There were several topics of interest to me at the conference, ranging from F#, Silverlight, Visual Studio Team System 2010, and ASP.NET 4.0 , but one of the things I was most interested in learning about is Azure, Microsoft’s foray into cloud computing.  I thought that this conference would give me a good 50,000 foot view into Microsoft’s plans for a cloud computing paltform.

In the keynote, Amanda Silver referenced the Battle of the Currents, where in the early days of electrical distribution Thomas Edison’s system of direct current (DC) was pitted against Nikola Tesla and George Westinghouse’s system of alternating current (AC).  One of the disadvantages of direct current was that the power generation had to be close by due to power loss associated with transmission.  This meant that a manufacturing plant might need to have its own electrical plant, with all the associated capital costs and maintenance. This is much the same as technology companies today incurring the capital cost and IT support of maintaining their own data centers.  The ability to buy electric power from a utility company would allow the consumer to focus on their business and treat the incoming power as a service.

Microsoft’s intention in this market seems to be to offer a similar utility model that would have the benefits of scalability, redundancy, and IT support and allow a company that subscribes to the Microsoft data center services to focus on it’s own business domain.  As any of us who have had internal data centers know, power outages, scaling, and IT support (security patches, etc.) can be a real headache for a developer and data center IT support keeps us from doing our real jobs: design and writing code.

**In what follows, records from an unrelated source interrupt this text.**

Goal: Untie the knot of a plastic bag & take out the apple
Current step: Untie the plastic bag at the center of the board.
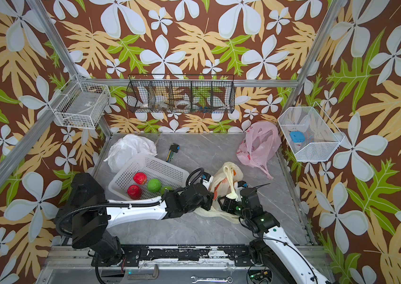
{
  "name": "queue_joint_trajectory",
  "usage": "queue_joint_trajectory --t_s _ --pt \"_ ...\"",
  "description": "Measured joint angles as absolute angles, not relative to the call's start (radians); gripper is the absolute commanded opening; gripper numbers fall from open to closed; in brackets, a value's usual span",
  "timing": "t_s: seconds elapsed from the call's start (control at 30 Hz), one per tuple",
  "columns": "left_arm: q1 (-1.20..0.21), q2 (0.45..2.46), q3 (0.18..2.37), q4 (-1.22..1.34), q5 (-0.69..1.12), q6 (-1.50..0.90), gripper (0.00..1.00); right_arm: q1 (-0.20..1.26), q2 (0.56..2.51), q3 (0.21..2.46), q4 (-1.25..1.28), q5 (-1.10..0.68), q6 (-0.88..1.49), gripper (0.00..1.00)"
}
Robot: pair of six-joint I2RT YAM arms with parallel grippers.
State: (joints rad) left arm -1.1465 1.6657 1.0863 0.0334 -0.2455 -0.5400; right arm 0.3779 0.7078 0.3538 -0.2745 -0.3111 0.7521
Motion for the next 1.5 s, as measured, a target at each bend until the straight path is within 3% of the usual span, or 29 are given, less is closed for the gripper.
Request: queue_joint_trajectory --t_s 0.17,0.2,0.57,0.6,0.63,0.67,0.7,0.8,0.9,1.03,1.27,1.5 --pt "-1.131 1.626 1.050 0.022 -0.253 -0.538 0.00 0.433 0.703 0.354 -0.262 -0.286 0.758 0.01" --pt "-1.123 1.615 1.039 0.018 -0.260 -0.534 0.00 0.439 0.698 0.358 -0.271 -0.275 0.759 0.00" --pt "-1.019 1.526 0.945 -0.013 -0.315 -0.513 0.00 0.508 0.694 0.335 -0.429 -0.200 0.732 0.00" --pt "-1.013 1.521 0.943 -0.015 -0.317 -0.511 0.05 0.526 0.699 0.337 -0.439 -0.189 0.732 0.00" --pt "-1.009 1.516 0.943 -0.017 -0.317 -0.506 0.19 0.546 0.709 0.344 -0.450 -0.176 0.732 0.00" --pt "-1.004 1.510 0.943 -0.020 -0.322 -0.494 0.35 0.565 0.721 0.350 -0.456 -0.164 0.732 0.04" --pt "-1.002 1.504 0.948 -0.030 -0.327 -0.492 0.41 0.583 0.736 0.359 -0.460 -0.157 0.732 0.16" --pt "-0.999 1.475 0.957 -0.047 -0.332 -0.495 0.43 0.619 0.769 0.394 -0.494 -0.130 0.732 0.37" --pt "-1.016 1.424 0.956 -0.062 -0.340 -0.493 0.38 0.628 0.757 0.450 -0.536 -0.100 0.732 0.43" --pt "-1.096 1.383 0.965 -0.112 -0.371 -0.492 0.37 0.630 0.715 0.528 -0.583 -0.056 0.732 0.45" --pt "-1.163 1.431 0.996 -0.146 -0.374 -0.518 0.48 0.633 0.720 0.626 -0.688 -0.029 0.709 0.45" --pt "-1.216 1.547 1.024 -0.162 -0.338 -0.540 0.48 0.633 0.748 0.688 -0.690 -0.081 0.691 0.36"
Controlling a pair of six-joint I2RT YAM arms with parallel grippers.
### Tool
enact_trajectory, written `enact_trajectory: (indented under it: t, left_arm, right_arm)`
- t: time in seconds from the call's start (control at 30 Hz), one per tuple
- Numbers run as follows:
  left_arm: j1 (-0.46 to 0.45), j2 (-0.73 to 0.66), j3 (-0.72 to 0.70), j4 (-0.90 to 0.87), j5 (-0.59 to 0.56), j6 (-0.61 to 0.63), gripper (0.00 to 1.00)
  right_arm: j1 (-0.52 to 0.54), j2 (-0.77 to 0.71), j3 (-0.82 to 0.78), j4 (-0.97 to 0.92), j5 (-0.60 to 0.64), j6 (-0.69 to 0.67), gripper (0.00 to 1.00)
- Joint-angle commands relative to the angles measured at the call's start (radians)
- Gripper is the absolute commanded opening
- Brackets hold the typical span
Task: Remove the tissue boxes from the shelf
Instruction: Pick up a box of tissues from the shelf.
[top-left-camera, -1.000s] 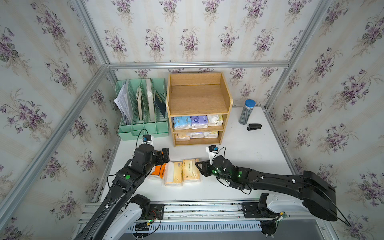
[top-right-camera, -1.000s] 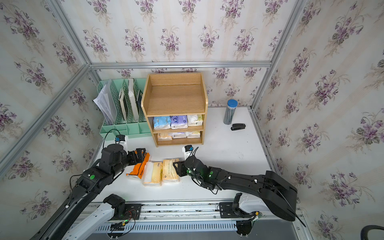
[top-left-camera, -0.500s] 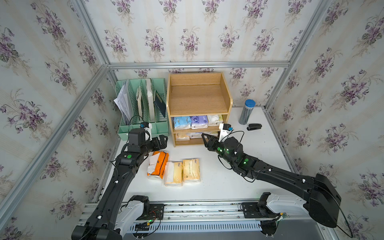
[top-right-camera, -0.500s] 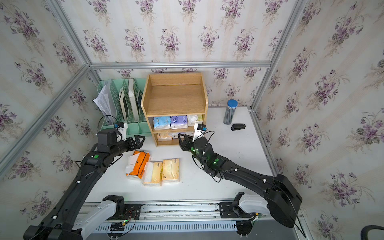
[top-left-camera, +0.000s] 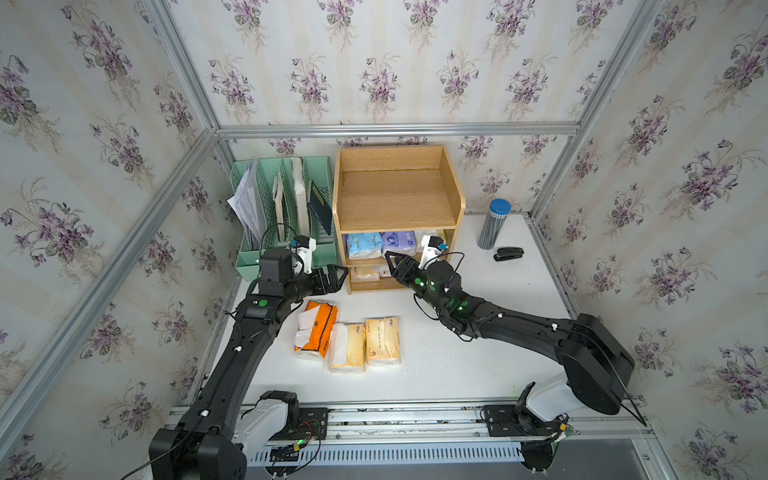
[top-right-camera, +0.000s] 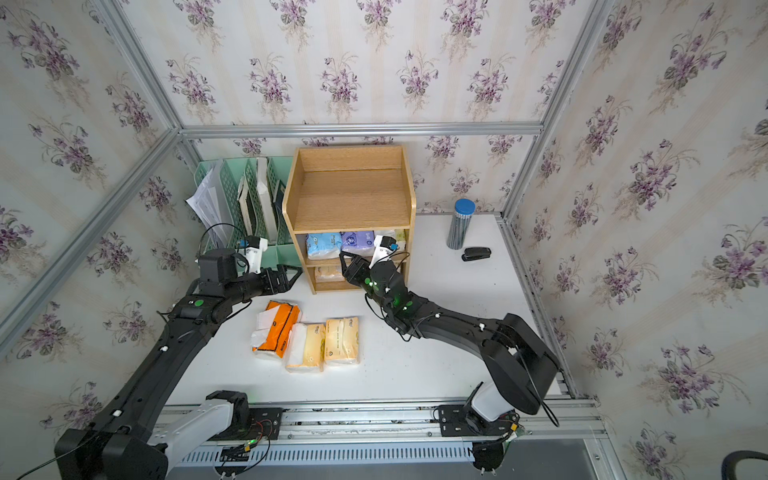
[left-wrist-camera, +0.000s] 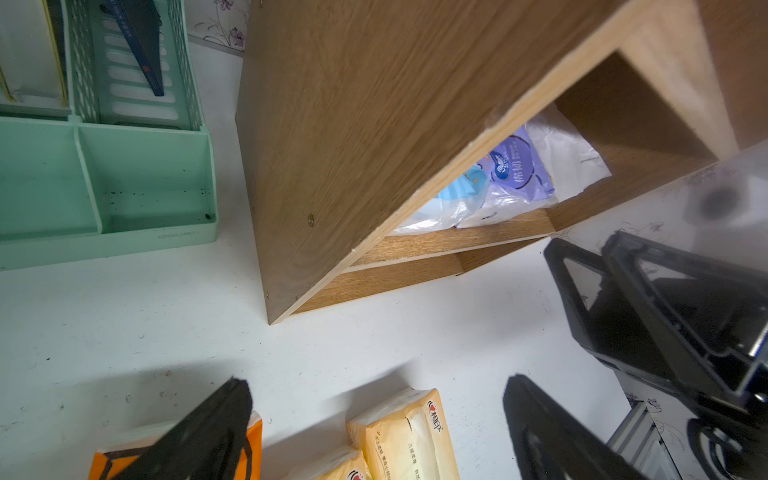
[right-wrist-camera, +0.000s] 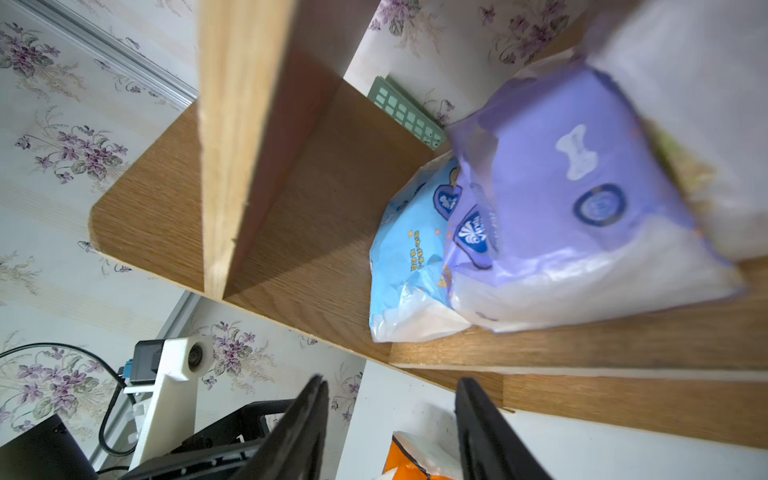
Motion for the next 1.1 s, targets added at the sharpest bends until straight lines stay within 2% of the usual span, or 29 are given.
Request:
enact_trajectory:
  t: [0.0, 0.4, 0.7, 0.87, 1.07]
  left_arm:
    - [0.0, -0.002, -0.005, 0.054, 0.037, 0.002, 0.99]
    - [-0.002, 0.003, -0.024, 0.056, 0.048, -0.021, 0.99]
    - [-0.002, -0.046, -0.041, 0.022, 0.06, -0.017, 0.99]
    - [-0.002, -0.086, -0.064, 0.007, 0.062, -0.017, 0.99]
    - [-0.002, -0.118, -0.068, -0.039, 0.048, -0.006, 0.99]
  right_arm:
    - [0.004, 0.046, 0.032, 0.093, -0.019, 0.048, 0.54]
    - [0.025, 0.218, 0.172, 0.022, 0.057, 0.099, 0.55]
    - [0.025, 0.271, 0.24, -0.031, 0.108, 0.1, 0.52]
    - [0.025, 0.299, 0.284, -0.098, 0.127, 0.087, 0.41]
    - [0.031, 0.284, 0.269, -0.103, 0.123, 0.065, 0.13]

Now before you think I drank too much Microsoft Kool-Aid, I am just saying that is the idea behind cloud computing in general.  Why absorb the capital outlay and support costs of setting up and maintaining a data center when you can lease those capabilities?  Theoretically, this could lead to better support, scalability, and fault tolerance.  Microsoft seems to be positioning itself for proving data center services and support in the future.  How far off in the future is a question that remains to be answered.

The presentations on Windows Azure presented a fairly realistic picture of where the technology is today, and I give the presenters credit for that.  Michael Stiefel’s presentation was good and gave the 50,000 foot view that I was looking for.  He also drilled down a little bit into the services provided in Azure, including  high level.  Ben Day’s presentation was particularly good I thought, pointing out the potential of the technology while balancing that against some of the limitations of the current implementation, particularly related to Azure data storage.  I would assume their blogs will have the presentations at some point in the future, so you may want to check in.

The presentations and keynote showed how you can get started with Azure today using Visual Studio 2008.  You will need to install the Azure SDK and Azure Tools for Visual Studio that you can find here. Azure applications can execute locally on a Development Fabric, which is a simulated cloud environment on your desktop. You can also deploy a service to run in the Azure cloud, but you need to set up an account for that, and for the purposes of learning about the technology it would seem that the Development Fabric is adequate.  The developer “experience” (another big buzzword at the conference) is the same as developing other Windows apps in Visual Studio.  You can debug applications normally if they are running in the Development Fabric, however once they are deployed the only debug mechanism is logging statements.

This is definitely a “down the road” technology, and there are several kinks to work out, but if you want to be ahead of the curve it might not be a bad idea to try some of it out.  One of the things that came up in the presentations is that Microsoft is on the fence on some aspects of the implementation and will be looking to the developer community for feedback.  We’ll have to wait and see how all this plays out, but I am certainly willing to give it a spin.